Что-то безотчетное, глубокое, как пропасть между мирами, привело сюда отца Максимиана. Может, здесь витал тот же дух смерти, что и на квартире Голубцова, что и в разговоре с Александрой Петровной, и в странных словах профессора Тыщенко о Харроне?
Очищения искал отец Максимиан в молитве. Но не очищение приходило, а совсем другое. Две темные исполинские тени возникли, нависли над ним. Да и не он это уже был, а маленькая, потерявшаяся среди миров душа, в пустоте, без глотка воздуха. Ничего больше не было в мире, кроме этих двух ужасных существ, и не к кому воззвать о помощи. Отец Максимиан ужаснулся и невольно прервал молитву. Ему открылось еще более жуткое. Это уже были не тени, а что-то вполне зримое, почти осязаемое. От него исходил дух обреченности, безысходности самой смерти. Оно было единственно абсолютное и вечное, безвозвратное. Отец Максимиан стоял прямо перед ним. Огромное, угловатое, выше всех гор на Земле, но сложенное словно мельчайшими кирпичиками, фрагментами, оно безучастно взирало на человека. Оно было самой участью. И ощущалась в нем такая всеобъемлющая разумность, что человеческое сознание было ничтожной каплей, вечно иссушаемой этой громадой.

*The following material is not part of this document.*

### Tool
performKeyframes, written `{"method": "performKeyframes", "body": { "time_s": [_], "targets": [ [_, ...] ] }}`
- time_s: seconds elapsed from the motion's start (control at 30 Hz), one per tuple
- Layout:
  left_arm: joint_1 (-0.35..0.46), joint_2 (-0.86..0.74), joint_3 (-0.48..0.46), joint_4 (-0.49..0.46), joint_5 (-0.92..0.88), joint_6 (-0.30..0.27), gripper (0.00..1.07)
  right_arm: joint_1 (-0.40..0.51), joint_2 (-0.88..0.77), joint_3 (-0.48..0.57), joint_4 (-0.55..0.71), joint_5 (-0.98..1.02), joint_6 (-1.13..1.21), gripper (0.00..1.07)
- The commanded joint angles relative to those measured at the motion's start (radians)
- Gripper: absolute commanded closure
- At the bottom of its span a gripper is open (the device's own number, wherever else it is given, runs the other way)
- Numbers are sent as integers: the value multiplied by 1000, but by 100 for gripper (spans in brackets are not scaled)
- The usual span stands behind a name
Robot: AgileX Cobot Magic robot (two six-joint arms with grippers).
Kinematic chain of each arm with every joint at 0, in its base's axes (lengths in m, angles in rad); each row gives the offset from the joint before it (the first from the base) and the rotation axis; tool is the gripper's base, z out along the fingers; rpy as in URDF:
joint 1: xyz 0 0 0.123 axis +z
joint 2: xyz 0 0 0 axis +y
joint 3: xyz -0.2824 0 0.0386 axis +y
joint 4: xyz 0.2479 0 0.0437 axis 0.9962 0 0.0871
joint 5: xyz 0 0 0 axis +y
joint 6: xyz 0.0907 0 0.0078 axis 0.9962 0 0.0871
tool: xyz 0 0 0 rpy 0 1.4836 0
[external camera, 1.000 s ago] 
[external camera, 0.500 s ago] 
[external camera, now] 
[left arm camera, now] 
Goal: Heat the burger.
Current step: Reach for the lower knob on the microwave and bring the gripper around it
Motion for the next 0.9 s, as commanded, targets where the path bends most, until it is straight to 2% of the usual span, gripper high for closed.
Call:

Кирпичики были нечеловеческими, но связанными с людьми роковой связью — в них заключались неисчислимые зерна человеческой самости, мельчайшие «я». Отсюда, из этой безводной пустыни, поднимаются они в мир жизни, входят в души. «Я есть», — говорит душа, радуясь обретенной самости, обретенному «я», забывая Я истинное, единое и абсолютное — Бога, запечатленного образом и подобием в каждой душе, в каждой рожденной Им искре.
Но нет, не оставит Он свою искру, поднимет из самой глубокой пропасти, спасет из самых страшных мук — мук смерти. Отец Максимиан вдруг осознал, что он вновь молится, и молитва эта другая. Теперь что-то парящее было в нем и его молитве, словно и сам он парил в лазурном небе, ощущая себя уже не мельчайшей частичкой, а самим этим небом, с нежностью и любовью несущим его ввысь.
Нет, никогда не оставляет Он своих созданий, а влечет их в небеса истины всё выше, даруя всё новые блага и смысл. От земли к звезде, от звезд к галактикам, от галактик — к созиданию новых вселенных, равных Его творению. Творение творения, и нет предела.
Были произнесены последние слова молитвы, и отец Максимиан снова был в этом мире, в пустой старой часовне. Сквозь узкие высокие окна сочился неясный свет.
Теперь он знал, что надо делать — надо спасать Данилу. Это сейчас главное.